First Thoughts: 2 Corinthians 4:16-5:10
Please Note: None of what follows is careful exegesis. These are simply my first reactions to the preaching text. Often, I find it helpful to put my responses on paper. It gets the juices flowing and opens up avenues of later exploration as I dig deeper into sermon preparation
throughout the week.
The first thing that I encountered when I sat down to read this text for the first time was how easy it is to lose heart in the midst of grief. Our congregation is coming off back to back deaths of two well loved members. Funerals on successive days left me, and many other people in the church, drained and hurting. After spending time with those on hospice it is easy to recount the ways that people at the end of life waste away step by step.

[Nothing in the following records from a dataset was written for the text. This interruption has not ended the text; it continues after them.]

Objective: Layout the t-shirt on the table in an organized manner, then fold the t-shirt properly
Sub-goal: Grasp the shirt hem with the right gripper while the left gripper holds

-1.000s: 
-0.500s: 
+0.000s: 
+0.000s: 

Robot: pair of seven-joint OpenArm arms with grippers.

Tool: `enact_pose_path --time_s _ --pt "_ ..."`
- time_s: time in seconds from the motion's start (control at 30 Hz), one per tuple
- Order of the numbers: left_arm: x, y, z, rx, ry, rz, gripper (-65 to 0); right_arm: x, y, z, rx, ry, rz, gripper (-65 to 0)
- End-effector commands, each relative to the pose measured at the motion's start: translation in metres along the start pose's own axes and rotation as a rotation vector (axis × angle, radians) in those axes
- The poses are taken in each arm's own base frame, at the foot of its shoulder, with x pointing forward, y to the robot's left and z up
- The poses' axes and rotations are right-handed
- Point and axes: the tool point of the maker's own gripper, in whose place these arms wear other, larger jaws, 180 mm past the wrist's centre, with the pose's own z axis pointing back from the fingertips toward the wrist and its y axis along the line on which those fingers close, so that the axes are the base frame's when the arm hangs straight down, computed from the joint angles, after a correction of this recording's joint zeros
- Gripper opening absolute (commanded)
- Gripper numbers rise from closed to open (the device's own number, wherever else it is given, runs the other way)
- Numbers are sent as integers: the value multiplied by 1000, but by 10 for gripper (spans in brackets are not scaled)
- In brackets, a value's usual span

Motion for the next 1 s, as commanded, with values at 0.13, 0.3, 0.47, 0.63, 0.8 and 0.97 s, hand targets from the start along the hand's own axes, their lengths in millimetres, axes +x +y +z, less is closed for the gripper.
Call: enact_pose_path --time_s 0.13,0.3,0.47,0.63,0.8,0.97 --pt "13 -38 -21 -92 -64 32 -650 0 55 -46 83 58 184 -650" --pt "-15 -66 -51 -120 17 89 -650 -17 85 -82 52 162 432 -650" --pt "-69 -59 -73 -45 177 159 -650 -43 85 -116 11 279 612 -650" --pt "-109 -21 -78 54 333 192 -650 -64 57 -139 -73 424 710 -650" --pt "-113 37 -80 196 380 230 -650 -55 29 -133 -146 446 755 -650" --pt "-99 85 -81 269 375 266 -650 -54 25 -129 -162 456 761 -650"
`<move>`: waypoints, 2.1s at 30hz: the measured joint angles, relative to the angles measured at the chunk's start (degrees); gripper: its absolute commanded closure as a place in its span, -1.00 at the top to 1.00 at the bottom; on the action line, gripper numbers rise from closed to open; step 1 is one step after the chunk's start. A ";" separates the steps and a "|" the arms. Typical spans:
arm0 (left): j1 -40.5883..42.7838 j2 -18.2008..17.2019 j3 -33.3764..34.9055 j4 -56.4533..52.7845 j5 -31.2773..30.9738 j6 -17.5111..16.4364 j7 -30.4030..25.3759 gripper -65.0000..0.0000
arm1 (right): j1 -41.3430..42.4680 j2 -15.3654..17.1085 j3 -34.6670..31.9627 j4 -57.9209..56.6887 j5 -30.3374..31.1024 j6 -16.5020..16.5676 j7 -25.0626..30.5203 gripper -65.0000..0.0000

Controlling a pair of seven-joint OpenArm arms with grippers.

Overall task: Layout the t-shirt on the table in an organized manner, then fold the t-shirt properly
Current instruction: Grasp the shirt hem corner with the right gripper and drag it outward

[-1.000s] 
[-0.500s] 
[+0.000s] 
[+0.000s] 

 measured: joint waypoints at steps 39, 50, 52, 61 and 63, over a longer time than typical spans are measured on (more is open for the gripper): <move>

Of course, it is not only people at the end of life who are wasting away. Often it is those who are struggling with invisible battles in life. It can be job losses, a loved one with an unexpected diagnosis, or an unseen mental health issue. As I work on this sermon I am pondering how people in those situations might respond to Paul’s statement about affliction preparing us for an eternal weight of glory beyond all measure. More than anything, I do not want to be heard as telling people to ignore current suffering or that God is giving them suffering so as to teach them a lesson. That kind of theology has caused more emotional damage than I care to relate.
At the same time, I find a great deal of comfort in Paul’s words. There is a great deal of realism in the idea that our bodies are mere tents. Things break down. Our bodies wear out. Everything that we experience in this life is somewhat less than what God has intended for us once we step into eternity. For me the comfort is the fact that I am not alone in my brokenness. Other people have been through this too, and they have made it through.
Not only did other human beings make it through, Jesus did too. His resurrection has given us confidence to carry on in the midst of a world that does not make sense. It is a whole lot easier to keep on walking through the fog of life when the person whose holding my hand has been down this road before.